# Goal of the exercise
If a line of the records contains the string "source", copy it out.

# Data in this exercise
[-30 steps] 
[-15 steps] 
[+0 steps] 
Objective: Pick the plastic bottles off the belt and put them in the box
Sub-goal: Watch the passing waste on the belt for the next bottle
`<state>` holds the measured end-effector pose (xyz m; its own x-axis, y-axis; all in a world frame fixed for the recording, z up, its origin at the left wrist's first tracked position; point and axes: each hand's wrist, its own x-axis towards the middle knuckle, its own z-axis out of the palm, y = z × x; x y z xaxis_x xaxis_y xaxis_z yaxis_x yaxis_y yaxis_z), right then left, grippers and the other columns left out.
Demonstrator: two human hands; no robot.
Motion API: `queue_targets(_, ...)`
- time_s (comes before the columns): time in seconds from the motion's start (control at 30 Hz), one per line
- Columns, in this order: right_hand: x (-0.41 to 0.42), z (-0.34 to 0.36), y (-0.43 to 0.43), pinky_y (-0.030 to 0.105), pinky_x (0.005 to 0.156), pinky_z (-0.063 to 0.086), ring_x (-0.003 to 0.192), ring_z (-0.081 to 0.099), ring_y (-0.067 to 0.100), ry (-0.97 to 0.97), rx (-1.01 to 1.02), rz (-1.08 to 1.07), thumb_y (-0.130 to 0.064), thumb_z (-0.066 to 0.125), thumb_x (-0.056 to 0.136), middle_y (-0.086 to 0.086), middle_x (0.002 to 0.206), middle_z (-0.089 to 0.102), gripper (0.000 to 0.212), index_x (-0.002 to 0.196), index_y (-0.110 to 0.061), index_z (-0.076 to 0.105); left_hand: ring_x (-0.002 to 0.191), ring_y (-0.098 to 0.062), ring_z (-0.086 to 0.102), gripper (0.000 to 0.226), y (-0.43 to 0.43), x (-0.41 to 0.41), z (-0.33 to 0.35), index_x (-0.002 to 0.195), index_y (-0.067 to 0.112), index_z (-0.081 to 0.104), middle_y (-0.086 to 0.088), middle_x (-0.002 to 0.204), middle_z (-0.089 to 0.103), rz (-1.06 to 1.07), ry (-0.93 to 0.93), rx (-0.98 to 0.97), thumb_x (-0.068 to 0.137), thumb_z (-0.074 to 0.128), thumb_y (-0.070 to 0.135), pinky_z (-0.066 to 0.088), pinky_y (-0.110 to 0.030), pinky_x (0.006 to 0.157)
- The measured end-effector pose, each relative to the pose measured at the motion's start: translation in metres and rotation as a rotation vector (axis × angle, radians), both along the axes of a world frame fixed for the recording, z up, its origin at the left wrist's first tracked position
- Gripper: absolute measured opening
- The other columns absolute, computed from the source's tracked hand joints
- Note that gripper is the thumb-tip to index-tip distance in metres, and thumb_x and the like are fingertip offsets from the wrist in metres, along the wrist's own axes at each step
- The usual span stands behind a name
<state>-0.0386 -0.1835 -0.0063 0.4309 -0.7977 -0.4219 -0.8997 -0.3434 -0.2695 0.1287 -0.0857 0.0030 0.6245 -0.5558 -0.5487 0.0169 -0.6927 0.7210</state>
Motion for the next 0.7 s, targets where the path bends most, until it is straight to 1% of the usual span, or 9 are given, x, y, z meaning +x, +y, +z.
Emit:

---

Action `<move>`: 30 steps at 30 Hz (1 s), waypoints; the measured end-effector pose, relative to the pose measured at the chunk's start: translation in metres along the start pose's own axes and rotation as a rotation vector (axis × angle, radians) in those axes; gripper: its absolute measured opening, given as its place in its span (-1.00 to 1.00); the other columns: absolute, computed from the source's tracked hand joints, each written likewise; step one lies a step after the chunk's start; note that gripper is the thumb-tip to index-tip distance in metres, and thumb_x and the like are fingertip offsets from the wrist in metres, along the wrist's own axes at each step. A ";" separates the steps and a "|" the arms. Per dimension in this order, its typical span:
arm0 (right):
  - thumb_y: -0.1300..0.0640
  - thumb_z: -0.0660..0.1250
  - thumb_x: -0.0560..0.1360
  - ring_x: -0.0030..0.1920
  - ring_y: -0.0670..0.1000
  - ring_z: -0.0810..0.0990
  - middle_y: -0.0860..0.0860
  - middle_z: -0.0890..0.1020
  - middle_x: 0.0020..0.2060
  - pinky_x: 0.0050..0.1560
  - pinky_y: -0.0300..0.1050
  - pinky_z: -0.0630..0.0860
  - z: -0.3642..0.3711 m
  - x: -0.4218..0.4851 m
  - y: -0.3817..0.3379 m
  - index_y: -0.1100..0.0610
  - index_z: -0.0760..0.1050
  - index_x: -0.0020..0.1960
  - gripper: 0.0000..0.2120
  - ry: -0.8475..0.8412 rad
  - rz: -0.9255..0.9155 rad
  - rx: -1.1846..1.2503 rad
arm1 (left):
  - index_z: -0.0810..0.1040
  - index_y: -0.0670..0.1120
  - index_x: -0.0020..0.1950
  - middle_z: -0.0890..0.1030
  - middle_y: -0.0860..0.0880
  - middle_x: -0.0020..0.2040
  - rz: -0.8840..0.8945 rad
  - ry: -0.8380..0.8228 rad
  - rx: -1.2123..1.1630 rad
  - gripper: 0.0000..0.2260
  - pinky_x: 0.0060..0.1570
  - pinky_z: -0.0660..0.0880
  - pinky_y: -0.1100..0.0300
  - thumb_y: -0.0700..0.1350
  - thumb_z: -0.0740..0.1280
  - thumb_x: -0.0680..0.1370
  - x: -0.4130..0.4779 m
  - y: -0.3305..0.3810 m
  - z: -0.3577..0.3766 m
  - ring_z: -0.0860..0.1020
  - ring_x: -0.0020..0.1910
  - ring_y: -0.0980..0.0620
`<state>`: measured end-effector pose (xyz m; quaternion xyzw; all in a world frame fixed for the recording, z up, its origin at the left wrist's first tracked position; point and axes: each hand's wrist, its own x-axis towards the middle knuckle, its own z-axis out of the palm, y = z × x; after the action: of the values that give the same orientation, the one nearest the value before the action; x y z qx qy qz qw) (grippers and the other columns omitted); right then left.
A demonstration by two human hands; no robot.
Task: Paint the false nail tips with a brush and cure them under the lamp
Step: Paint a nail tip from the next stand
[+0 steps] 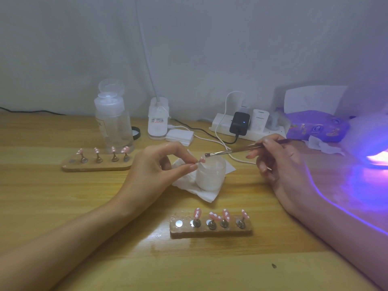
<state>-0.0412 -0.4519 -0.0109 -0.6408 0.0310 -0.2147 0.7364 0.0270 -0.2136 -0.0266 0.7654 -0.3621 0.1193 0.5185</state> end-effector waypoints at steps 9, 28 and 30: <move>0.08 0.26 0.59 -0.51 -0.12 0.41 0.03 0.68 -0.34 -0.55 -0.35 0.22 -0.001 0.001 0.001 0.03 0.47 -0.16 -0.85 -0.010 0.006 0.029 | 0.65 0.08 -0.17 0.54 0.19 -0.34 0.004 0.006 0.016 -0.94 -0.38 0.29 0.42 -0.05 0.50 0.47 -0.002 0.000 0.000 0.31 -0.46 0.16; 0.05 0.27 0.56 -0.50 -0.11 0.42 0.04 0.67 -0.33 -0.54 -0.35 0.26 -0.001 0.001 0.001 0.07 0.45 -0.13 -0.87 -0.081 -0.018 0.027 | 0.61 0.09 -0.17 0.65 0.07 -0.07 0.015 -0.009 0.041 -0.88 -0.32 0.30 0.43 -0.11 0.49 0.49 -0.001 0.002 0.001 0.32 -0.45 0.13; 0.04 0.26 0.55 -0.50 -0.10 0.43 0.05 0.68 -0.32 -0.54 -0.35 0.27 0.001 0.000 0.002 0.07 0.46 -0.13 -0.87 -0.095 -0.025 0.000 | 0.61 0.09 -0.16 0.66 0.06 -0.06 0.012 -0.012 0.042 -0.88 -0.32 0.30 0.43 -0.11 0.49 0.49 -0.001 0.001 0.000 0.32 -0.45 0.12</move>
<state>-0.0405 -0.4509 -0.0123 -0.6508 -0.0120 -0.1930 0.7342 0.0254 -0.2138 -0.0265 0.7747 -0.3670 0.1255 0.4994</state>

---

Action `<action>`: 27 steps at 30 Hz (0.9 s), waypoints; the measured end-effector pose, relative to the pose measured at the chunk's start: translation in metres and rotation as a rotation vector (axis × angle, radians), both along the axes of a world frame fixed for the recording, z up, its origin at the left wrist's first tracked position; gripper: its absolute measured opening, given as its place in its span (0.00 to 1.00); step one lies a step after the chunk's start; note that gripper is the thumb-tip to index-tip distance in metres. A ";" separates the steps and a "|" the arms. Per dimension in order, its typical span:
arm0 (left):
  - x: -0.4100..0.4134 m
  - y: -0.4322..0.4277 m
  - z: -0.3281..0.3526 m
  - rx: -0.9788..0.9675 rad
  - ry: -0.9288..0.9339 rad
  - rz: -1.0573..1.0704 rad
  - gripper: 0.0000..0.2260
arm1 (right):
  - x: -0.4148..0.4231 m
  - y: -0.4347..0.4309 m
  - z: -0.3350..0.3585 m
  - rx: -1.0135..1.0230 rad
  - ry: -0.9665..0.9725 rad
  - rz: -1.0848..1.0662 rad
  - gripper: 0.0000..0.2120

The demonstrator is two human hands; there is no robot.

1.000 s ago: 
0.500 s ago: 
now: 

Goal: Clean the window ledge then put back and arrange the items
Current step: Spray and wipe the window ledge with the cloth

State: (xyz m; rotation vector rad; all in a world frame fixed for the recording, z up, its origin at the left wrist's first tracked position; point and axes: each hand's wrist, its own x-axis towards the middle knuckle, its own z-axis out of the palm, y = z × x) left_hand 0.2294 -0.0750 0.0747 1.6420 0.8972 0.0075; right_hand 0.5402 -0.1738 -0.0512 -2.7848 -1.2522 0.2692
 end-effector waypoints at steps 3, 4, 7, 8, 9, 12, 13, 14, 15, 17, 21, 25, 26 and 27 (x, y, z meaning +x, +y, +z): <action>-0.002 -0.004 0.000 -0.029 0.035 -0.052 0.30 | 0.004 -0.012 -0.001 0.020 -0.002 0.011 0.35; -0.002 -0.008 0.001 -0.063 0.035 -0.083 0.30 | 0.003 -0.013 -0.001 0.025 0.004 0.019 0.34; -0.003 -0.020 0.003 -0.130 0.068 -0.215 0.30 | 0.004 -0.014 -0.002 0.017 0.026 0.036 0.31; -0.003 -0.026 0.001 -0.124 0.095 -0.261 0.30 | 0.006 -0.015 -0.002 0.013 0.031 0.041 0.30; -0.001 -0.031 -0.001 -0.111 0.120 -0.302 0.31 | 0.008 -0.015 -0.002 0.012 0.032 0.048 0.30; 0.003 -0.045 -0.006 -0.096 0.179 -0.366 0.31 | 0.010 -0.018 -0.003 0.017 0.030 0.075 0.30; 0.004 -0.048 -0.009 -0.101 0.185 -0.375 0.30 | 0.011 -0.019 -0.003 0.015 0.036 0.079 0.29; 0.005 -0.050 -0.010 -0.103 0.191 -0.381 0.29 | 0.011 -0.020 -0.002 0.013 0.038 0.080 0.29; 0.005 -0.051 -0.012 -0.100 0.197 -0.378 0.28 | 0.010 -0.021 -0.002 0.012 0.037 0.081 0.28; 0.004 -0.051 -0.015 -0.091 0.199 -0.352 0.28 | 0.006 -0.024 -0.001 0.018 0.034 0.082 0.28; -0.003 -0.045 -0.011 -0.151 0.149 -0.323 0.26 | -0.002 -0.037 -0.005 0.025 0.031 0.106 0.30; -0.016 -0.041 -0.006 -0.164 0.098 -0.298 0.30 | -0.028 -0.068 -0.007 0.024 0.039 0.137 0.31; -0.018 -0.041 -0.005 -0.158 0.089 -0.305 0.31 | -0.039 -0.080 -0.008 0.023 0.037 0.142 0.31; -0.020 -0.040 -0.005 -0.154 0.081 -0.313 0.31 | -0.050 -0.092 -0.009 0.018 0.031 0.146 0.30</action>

# Finished exercise
- The other columns absolute, computed from the source's tracked hand joints
Action `<move>`: 30 steps at 30 Hz (1 s), waypoints; the measured end-effector pose, relative to the pose measured at the chunk's start: translation in metres along the start pose's own axes and rotation as a rotation vector (axis × angle, radians) in those axes; gripper: its absolute measured opening, given as its place in its span (-1.00 to 1.00); the other columns: absolute, computed from the source's tracked hand joints, each written likewise; step one lies a step after the chunk's start; note that gripper is the thumb-tip to index-tip distance in metres, and thumb_x and the like are fingertip offsets from the wrist in metres, along the wrist's own axes at each step. A ";" separates the steps and a "|" the arms. Per dimension in this order, its typical span:

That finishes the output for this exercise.